- _MATERIAL TO PROCESS_:
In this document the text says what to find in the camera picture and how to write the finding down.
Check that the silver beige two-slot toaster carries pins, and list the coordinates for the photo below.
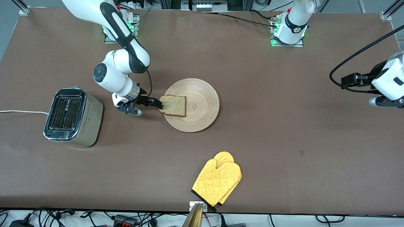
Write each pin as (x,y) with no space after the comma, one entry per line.
(91,123)

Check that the tan metal camera bracket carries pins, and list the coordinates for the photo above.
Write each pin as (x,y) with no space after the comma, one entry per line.
(195,217)

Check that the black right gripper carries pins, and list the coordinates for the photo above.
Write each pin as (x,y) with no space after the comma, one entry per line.
(144,99)

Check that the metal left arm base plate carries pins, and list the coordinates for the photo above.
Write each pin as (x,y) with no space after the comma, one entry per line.
(296,45)

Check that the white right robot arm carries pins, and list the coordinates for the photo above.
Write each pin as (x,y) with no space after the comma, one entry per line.
(110,75)

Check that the black power adapter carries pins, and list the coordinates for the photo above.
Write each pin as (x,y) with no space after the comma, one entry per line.
(20,224)

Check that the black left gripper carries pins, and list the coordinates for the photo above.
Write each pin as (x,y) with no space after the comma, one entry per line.
(367,77)

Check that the brown bread slice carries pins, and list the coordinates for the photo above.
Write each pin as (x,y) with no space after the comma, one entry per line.
(173,106)

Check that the yellow quilted oven mitt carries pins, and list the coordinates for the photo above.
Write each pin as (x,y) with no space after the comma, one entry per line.
(217,179)
(224,156)

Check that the grey power strip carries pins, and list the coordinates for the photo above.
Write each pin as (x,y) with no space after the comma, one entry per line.
(205,6)

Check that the aluminium frame post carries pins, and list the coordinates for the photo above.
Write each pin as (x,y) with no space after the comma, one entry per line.
(389,12)
(22,8)

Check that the round wooden plate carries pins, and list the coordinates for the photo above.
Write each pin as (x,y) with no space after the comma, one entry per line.
(199,104)

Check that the black orange connector block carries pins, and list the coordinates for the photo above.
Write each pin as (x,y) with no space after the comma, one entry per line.
(124,219)

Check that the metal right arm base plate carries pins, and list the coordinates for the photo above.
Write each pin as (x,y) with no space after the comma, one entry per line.
(136,22)

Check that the small white mount box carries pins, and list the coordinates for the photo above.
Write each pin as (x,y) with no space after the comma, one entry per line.
(192,206)

- _WORK TO BE COMPLETED_:
Lines containing the string "right" in the material: report how many there are, with no added words.

- _RESULT FOR THIS TASK_:
3